Yesterday began poorly for the Government.  Two polls had come out the previous day, one showing its vote stable, the other falling.  A boat with nearly 200 asylum seekers had sailed nearly to Christmas Island.  The Opposition looked on a roll for the first time since, well, God, probably 2006.

By last night Labor MPs might have felt a little better.  Barack Obama had helped with the announcement of his visit.  No one was thinking about asylum seekers after that.  The Government will be hoping the steady flow of would-be refugees stays as background radiation in the news cycle, rather than flaring as it did with the Oceanic Viking, so that the Opposition can’t get traction with the issue.

Then, not long before Question Time, Tony Abbott produced his climate action plan (“you can watch live on Sky News”, he tweeted beforehand — I hope you’re getting paid for advertising Sky, Mr Abbott).  Had he and Greg Hunt managed to pull off the impossible —  an effective, pain-free way of reducing emissions?  Had they somehow achieved a breakthrough in environmental management and economics that would, in the words of one Coalition figure, merit a Nobel Prize?  Alas, the only Nobel Prize going was that awarded by Christopher Monckton to himself.  The direct action plan was a fine set of environmental initiatives with the minor flaw of not actually having anything to do with the task of curbing Australia’s emissions.  Oh, and it was unfunded, and with large slabs of detail missing.

There was much shaking of heads and confused glances among the assembled journalists.  Were there penalties?  How would the penalties work?  Where would the trees go?  What was that Abbott just said about putting power lines underground?  Why was Truss talking about putting trees on marginal land?  What was going to stop polluters simply continuing to pump out emissions?  Why was this a “market” solution?

Lots of questions, and not too many answers.

That was shortly followed by Abbott’s first Question Time, and he got off to a decent, if nervous, start but then decided to bring on a peculiar non-censure censure motion in an effort to compel a debate on climate-change policies.  The Government promptly agreed, which appeared to wrong-foot Abbott entirely.  Harry Jenkins then weighed in and failed to help at all, leaving Abbott standing at the Dispatch Box gasping a little like a fish out of water, until Jenkins got his act together and work out what was supposed to happen procedurally.  Abbott then got his much-sought climate-change debate, which he began with a loud, sometimes hesitant and occasionally surreal speech that roamed all about the place.  None of that ex-barrister forensic logic we used to get from Malcolm Turnbull.

It was clear from Abbott’s speech, and his answers to questions during the earlier press conference, that he is positioning the Coalition for a scare campaign on high immigration, dressed up as a concern that it’s not “sustainable”.  From the party of record high immigration in Government, this would be a particularly cynical act, but that’s politics.

The Government was up for the debate.
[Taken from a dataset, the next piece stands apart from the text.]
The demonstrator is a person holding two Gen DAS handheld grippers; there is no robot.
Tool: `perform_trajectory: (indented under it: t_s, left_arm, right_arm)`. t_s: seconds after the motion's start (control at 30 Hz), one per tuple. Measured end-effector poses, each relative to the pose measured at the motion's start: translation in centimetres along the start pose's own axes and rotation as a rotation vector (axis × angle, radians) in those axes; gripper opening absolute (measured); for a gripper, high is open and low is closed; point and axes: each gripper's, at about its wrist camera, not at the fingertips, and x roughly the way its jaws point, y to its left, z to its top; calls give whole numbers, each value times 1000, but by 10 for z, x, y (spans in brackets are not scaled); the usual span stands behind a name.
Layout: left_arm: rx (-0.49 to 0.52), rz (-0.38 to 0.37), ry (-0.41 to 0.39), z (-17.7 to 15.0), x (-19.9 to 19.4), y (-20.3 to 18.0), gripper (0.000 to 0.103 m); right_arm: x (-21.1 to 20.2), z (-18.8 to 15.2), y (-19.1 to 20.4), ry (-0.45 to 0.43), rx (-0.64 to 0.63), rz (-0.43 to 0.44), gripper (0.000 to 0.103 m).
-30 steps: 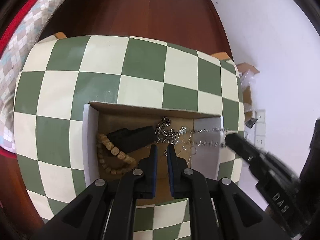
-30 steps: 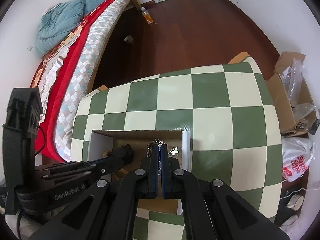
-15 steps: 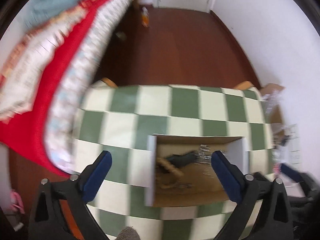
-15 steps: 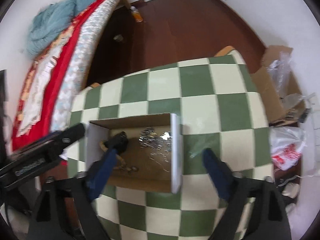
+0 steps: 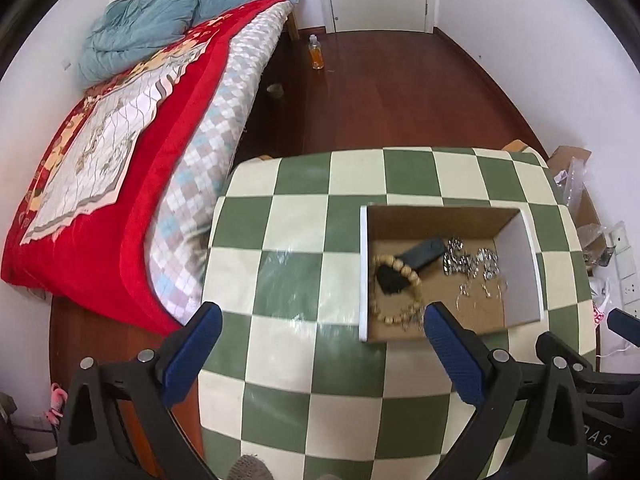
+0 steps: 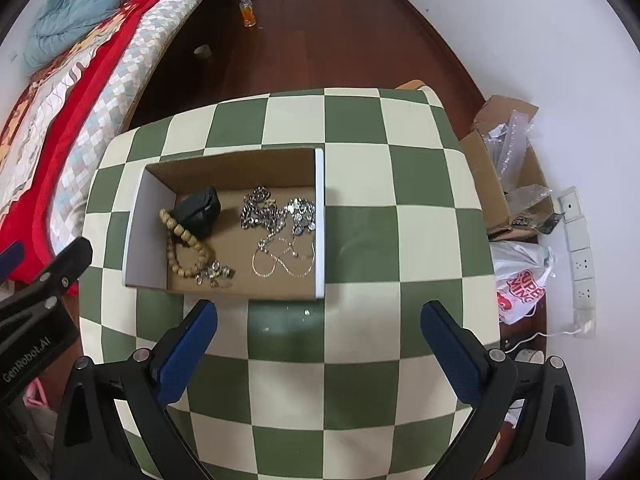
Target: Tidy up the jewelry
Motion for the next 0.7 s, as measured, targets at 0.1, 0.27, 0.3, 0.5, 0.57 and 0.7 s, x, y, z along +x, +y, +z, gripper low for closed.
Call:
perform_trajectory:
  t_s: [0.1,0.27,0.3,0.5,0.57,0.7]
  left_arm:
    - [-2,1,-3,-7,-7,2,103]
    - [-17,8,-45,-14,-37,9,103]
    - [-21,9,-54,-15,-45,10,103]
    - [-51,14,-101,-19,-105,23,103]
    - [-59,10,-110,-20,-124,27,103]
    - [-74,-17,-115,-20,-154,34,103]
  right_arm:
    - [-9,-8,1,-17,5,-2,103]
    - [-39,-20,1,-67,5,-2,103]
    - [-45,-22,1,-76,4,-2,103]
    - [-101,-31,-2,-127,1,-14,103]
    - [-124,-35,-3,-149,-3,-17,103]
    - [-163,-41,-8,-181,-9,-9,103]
Peter Garrett, Tony Burke, Lindsay Tanner and Greg Combet all had a go after the PM had led off.  Backbenchers followed.  The Coalition counterpunched with Greg Hunt, Warren Truss, and, erm, the Bishops, and later the likes of Dennis Jensen.

Laugh all you like at Jensen — and yes, I know you probably don’t need me to to tell you to do that — but he was probably the only really honest participant in the debate.  Everyone else claimed they wanted to do something about climate change, but backed one of two plans that were both rubbish at doing anything about it.  This is the new version of Garnaut’s “diabolical” climate-change dilemma —  working out which party has the worse climate change policy.
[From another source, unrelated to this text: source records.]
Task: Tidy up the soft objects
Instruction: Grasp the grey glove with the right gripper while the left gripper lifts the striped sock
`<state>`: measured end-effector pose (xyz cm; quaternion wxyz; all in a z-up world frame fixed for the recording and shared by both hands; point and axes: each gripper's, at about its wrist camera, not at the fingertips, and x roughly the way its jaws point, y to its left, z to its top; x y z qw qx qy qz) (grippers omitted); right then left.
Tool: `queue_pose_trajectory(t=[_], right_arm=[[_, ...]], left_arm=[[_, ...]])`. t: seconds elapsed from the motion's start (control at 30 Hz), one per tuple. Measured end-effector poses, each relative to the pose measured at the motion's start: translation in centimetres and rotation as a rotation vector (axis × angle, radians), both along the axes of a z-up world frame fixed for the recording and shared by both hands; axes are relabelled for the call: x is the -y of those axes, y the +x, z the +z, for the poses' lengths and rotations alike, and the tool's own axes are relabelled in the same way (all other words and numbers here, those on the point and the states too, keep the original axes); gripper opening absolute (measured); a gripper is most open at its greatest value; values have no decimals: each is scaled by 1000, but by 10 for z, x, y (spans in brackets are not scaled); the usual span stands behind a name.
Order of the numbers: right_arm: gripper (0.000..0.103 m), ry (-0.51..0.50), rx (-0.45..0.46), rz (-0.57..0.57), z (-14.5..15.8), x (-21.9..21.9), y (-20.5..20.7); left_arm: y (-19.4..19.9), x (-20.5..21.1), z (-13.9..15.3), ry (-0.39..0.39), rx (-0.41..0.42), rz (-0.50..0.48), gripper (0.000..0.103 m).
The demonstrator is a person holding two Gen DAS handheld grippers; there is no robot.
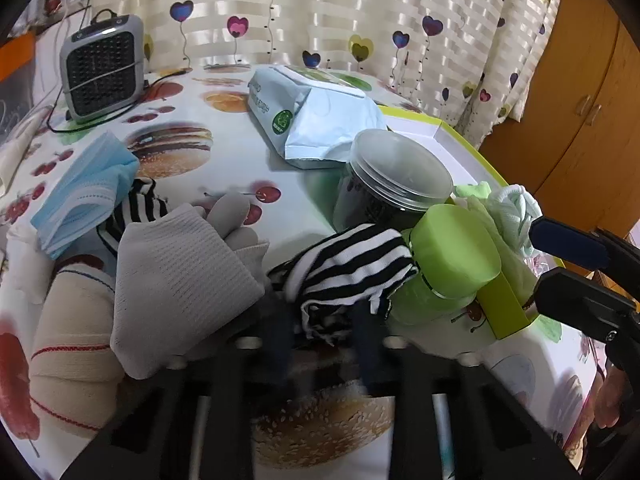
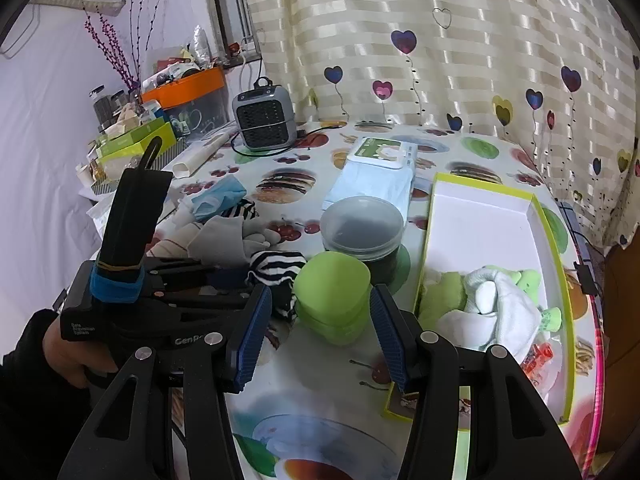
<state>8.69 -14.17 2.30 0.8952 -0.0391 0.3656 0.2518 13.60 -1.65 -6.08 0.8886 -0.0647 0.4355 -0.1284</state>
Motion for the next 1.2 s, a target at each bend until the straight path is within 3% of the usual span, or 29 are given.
queue_pose_trajectory(t=[0.4,1.2], right_arm=[[52,-2,-2,17,4,-12,-3],[52,40,-82,165,-19,-113,43]], left_arm=[[-44,-23,17,-70,62,8,10],[-100,-133,55,-90,191,268,10]])
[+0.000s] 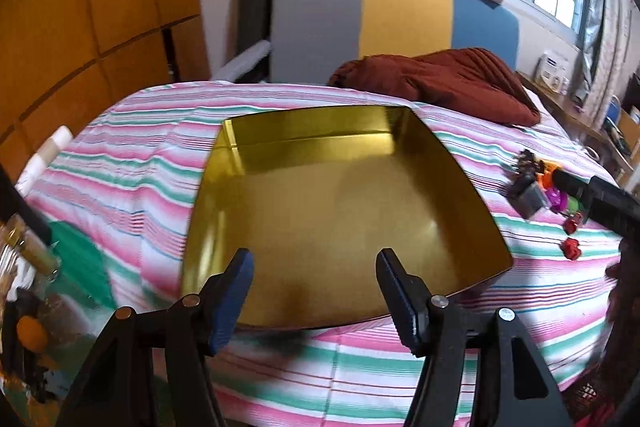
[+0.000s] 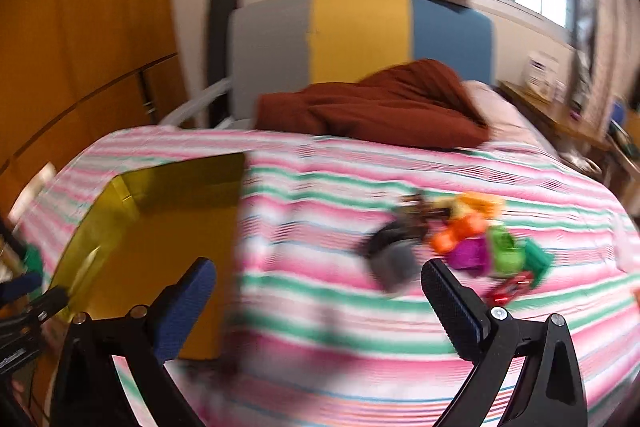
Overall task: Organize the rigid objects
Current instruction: 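Grasp the clear black-lidded cup with the left gripper while the right gripper approaches the toys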
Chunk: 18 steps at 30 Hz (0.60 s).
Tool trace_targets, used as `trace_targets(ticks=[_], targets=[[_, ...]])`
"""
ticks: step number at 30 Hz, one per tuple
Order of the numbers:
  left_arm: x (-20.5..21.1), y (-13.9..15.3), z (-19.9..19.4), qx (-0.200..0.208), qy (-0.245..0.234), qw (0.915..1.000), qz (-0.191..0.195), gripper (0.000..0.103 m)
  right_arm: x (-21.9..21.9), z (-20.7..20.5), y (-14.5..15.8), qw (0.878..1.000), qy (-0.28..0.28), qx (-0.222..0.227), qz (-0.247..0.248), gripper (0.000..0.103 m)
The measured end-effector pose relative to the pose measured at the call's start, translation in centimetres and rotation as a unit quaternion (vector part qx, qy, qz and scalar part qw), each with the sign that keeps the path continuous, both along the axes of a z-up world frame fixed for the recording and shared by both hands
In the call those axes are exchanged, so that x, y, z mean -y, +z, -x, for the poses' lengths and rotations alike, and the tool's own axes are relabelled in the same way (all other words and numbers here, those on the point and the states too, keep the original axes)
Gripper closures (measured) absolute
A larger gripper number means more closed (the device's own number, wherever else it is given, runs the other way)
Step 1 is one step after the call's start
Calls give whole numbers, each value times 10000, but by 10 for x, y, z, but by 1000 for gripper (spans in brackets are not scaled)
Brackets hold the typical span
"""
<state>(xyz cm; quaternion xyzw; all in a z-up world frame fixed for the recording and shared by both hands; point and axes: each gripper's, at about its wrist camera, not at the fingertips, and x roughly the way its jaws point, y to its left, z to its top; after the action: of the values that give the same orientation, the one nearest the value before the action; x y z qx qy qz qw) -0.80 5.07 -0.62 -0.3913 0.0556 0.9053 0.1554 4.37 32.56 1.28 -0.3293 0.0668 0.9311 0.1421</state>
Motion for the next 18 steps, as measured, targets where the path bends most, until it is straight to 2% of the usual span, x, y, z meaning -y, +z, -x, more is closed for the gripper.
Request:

It wasn’t until after 8pm that they called a halt to this debate held under false pretences and voted on the motions from hours before in Question Time.

Oddly enough, Malcolm Turnbull, who had attacked the Coalition plan at that morning’s party room meeting, didn’t show up to vote with his colleagues in favour of Abbott’s motion.  He didn’t have a pair either (you know, a Parliamentary pair… I’m not questioning his courage).  He and Michael Keenan, along with Don Randall, were the only ones who didn’t vote.  Keenan, like Turnbull, lost his job at the end of last year when Abbott sacked him as IR shadow and demoted him to the outpost of Justice.

By this stage Abbott had been mauled by Kerry O’Brien on the 7.30 Report in a thoroughly unconvincing performance.  Barnaby Joyce, out of his depth and frustrated at his new restraints, inevitably didn’t help things with his effort on Lateline.

Today Tony Abbott has changed his mind and is off to meet Chris Monckton, who is attending a private function at the National Press Club.  Perhaps Abbott will hear first-hand how Jackie Kennedy was responsible for 40 million deaths, or how Monckton has invented a cure for a range of major diseases, or singlehandedly won the Falklands War.  There’ll be more heard about this misjudgement.  Let’s hope we haven’t seen the best of Abbott yet, because yesterday was decidedly ordinary.